▶ _Goal of the exercise_:
Pull out every line in the data that has the string "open" in it.

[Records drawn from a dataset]
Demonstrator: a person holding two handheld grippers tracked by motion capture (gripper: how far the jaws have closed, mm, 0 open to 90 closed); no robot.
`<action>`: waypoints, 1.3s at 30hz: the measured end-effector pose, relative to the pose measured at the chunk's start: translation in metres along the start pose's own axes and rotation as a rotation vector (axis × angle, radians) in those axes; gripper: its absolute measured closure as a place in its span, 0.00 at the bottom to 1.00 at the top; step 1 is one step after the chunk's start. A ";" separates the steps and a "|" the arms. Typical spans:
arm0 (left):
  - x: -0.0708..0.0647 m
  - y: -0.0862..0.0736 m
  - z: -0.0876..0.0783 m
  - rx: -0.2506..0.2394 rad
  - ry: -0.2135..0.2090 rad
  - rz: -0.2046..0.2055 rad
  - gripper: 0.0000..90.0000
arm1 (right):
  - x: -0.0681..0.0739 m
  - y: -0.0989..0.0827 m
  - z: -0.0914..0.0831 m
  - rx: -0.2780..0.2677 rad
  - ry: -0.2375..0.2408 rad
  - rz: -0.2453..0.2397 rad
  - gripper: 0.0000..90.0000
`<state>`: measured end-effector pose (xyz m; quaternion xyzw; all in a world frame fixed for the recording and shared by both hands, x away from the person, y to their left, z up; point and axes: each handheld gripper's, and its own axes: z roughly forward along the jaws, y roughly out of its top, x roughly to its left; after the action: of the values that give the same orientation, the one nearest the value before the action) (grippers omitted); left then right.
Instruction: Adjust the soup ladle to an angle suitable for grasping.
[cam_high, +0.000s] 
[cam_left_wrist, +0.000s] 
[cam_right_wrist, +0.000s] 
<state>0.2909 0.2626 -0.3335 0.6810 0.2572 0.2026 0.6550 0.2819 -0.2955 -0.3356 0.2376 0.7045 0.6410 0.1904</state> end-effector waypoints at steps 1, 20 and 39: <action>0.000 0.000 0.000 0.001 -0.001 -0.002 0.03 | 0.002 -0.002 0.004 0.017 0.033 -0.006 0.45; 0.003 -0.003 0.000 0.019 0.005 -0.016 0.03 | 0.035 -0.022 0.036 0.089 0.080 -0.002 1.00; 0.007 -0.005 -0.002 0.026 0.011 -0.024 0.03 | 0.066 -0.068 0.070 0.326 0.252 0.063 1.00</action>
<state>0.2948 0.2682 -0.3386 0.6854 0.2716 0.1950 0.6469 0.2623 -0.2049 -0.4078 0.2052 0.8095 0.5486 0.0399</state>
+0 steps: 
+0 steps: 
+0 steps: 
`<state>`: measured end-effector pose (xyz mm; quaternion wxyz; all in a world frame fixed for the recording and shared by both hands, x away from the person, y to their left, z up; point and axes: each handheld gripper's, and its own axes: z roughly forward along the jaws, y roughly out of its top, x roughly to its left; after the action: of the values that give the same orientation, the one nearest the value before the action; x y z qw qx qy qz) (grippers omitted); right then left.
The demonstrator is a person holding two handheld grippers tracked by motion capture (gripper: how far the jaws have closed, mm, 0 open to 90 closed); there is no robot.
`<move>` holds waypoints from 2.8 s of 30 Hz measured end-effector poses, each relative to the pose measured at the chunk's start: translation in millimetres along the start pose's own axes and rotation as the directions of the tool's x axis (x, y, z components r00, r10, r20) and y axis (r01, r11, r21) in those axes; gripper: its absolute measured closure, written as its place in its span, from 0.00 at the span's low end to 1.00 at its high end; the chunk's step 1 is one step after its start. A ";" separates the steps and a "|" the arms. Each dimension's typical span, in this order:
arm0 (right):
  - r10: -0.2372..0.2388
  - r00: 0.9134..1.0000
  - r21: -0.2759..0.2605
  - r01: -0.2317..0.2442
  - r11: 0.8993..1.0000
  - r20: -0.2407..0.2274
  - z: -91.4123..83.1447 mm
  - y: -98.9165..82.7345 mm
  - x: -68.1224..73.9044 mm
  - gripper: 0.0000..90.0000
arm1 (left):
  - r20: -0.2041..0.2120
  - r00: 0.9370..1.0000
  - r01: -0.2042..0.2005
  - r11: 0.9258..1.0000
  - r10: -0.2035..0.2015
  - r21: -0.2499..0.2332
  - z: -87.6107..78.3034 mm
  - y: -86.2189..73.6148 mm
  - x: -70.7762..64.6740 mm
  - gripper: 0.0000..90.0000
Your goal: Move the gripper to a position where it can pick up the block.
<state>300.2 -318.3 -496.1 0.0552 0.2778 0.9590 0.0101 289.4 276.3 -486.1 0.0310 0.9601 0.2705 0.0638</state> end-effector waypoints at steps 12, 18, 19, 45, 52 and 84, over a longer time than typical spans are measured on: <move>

▶ _Response below_:
Demonstrator: a person holding two handheld grippers tracked by motion capture (gripper: how far the jaws have closed, mm, 0 open to 90 closed); no robot.
The demonstrator is a person holding two handheld grippers tracked by motion capture (gripper: how far the jaws have closed, mm, 0 open to 90 closed); there is no robot.

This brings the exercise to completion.